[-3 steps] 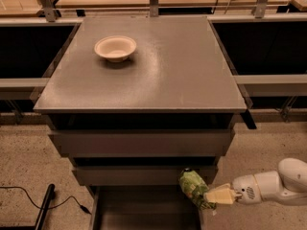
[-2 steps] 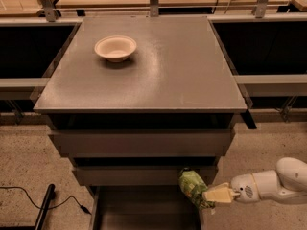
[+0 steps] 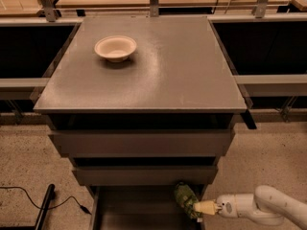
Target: Place green jalapeno chip bag into bottom drawer
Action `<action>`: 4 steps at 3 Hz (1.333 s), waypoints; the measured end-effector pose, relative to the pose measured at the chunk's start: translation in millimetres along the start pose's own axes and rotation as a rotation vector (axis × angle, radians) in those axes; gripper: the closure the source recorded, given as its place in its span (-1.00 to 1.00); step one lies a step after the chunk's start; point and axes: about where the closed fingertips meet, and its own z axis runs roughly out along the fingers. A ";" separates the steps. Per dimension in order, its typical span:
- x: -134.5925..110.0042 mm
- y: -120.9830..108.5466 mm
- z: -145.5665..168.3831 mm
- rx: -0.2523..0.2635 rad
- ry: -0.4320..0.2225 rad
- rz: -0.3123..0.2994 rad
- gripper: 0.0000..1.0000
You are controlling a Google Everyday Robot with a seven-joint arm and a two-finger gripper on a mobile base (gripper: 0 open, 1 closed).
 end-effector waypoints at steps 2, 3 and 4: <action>34.5 -77.7 58.0 -0.048 -0.055 0.127 0.64; 37.6 -80.2 62.1 -0.051 -0.056 0.132 0.18; 37.9 -79.3 64.3 -0.055 -0.053 0.132 -0.29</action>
Offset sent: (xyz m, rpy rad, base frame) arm 0.0187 0.0183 -0.1481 0.1520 0.1331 -0.1444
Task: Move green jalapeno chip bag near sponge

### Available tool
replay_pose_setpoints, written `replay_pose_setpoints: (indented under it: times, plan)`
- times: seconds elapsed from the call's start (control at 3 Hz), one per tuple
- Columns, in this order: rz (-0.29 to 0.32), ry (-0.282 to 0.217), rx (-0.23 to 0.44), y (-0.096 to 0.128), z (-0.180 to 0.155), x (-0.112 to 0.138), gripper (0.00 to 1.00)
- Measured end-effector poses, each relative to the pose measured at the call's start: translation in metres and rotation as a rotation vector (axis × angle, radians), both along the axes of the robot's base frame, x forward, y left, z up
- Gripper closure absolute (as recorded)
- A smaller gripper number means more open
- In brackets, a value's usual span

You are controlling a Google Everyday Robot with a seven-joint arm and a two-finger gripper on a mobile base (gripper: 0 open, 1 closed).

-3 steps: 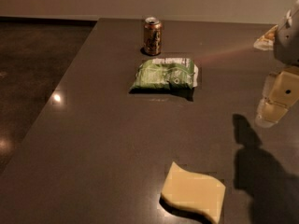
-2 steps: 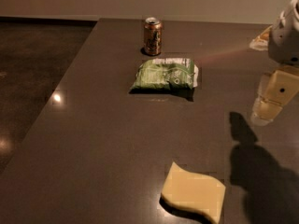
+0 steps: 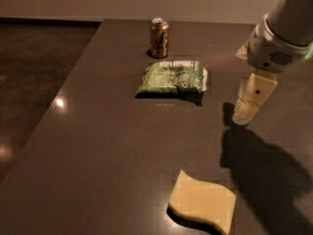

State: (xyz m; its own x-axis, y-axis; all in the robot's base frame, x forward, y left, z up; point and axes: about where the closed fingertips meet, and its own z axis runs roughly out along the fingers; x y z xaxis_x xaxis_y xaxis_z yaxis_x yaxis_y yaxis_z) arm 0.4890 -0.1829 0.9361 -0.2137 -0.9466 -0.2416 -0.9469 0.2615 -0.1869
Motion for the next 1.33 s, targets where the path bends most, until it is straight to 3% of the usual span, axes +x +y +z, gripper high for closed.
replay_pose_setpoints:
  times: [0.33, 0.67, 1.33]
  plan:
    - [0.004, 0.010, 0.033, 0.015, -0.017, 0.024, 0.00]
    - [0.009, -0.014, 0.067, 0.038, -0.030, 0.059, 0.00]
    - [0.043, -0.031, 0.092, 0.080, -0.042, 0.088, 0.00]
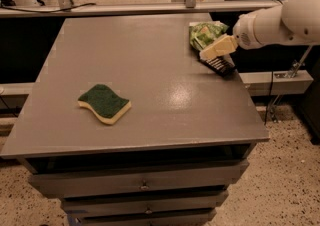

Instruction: Move green jalapeno chip bag near rxbar chocolate

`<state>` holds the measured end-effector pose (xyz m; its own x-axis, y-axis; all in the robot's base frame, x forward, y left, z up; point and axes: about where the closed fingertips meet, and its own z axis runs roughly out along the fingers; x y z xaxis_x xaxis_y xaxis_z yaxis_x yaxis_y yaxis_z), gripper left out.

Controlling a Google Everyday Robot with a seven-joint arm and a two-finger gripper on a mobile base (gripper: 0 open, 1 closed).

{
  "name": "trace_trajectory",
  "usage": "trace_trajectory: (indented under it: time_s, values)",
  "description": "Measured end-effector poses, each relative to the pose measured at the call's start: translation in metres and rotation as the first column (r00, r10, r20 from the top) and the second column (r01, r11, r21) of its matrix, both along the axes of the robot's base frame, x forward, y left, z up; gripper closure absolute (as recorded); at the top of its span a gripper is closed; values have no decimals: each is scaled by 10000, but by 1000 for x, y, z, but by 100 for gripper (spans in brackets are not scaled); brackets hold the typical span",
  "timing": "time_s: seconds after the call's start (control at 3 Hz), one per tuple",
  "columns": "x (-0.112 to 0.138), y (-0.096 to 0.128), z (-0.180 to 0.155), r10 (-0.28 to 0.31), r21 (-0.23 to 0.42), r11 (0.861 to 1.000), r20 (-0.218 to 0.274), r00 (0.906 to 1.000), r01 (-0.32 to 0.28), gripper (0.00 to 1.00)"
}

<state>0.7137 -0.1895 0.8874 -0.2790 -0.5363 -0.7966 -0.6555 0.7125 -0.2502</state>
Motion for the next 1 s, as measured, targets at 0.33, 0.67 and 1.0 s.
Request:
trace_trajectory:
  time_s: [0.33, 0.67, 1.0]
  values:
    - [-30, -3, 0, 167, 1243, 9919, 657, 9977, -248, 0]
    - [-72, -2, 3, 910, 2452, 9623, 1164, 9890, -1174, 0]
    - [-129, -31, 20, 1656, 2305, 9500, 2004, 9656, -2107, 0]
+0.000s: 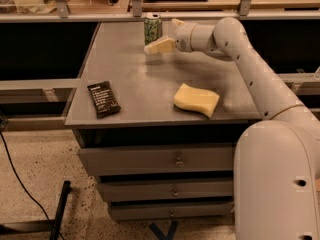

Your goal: Knock green can over

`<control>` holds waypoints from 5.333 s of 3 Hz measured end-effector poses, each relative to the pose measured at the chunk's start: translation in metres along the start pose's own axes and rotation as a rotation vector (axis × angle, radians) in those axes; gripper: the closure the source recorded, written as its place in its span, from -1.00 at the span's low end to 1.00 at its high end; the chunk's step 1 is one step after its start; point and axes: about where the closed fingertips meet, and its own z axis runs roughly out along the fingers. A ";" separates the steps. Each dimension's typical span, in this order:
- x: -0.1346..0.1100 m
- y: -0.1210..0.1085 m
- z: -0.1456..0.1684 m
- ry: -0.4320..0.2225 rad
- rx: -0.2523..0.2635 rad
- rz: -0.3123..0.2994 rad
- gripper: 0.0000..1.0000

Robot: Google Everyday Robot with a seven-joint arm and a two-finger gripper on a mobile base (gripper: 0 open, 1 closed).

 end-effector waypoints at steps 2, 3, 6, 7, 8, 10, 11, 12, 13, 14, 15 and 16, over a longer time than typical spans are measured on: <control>-0.001 0.009 0.016 0.021 -0.034 -0.003 -1.00; 0.001 0.010 0.019 0.017 -0.031 0.008 -0.66; 0.005 0.003 0.014 0.068 0.016 0.050 0.76; -0.016 0.002 -0.003 0.176 0.010 0.029 1.00; -0.038 0.010 -0.023 0.306 -0.033 -0.019 1.00; -0.052 0.060 -0.048 0.522 -0.228 -0.090 1.00; -0.040 0.087 -0.075 0.641 -0.343 -0.085 1.00; -0.032 0.099 -0.103 0.730 -0.406 -0.085 1.00; -0.029 0.102 -0.120 0.794 -0.432 -0.113 0.94; -0.024 0.100 -0.128 0.820 -0.437 -0.122 0.57; -0.010 0.092 -0.133 0.839 -0.429 -0.130 0.10; 0.010 0.084 -0.143 0.884 -0.426 -0.130 -0.36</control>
Offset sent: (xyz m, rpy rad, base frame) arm 0.0026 0.0195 -0.0039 -0.0263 0.0253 0.0347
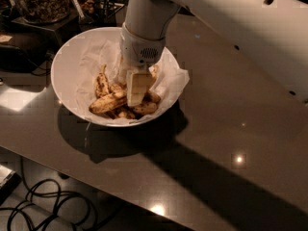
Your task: Pick banana from white bowl
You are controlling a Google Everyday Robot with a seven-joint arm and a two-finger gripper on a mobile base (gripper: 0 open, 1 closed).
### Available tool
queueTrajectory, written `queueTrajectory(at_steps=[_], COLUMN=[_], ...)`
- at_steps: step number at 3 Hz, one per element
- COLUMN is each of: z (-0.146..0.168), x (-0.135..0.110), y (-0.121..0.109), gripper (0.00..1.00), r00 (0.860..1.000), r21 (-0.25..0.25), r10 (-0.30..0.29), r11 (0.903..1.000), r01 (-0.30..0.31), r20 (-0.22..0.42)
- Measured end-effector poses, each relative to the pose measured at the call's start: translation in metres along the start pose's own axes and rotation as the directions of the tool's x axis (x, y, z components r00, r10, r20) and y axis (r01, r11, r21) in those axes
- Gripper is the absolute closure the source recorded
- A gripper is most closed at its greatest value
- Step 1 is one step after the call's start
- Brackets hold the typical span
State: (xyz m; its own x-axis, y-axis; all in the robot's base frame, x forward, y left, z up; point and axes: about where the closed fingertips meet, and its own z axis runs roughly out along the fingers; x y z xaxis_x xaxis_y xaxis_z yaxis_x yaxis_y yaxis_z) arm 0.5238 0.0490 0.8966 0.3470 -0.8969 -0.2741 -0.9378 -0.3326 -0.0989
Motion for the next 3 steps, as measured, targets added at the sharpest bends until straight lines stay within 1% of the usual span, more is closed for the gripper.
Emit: queueTrajectory(at_steps=[1, 2, 3], z=[0.0103, 0.0169, 0.0141], x=[0.0019, 0.0041, 0.0033], y=[0.0032, 0.0066, 0.0063], gripper=[0.44, 0.63, 0.84], r00=[1.000, 1.000, 1.000], r21=[-0.020, -0.031, -0.031], r10=[0.001, -0.005, -0.005], r11=[0.9998, 0.9995, 0.9995], r01=[-0.001, 0.004, 0.004], r20=[-0.003, -0.016, -0.016])
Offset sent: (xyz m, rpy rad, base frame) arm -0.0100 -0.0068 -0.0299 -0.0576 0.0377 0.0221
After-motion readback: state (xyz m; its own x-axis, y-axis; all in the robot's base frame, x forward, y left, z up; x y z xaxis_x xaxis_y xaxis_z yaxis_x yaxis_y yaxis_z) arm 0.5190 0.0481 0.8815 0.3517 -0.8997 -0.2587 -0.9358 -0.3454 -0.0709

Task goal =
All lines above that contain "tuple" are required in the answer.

Answer space =
- times: seconds elapsed from the call's start (control at 3 Hz), one per tuple
  "timing": "time_s: seconds after the call's start (control at 3 Hz), one per tuple",

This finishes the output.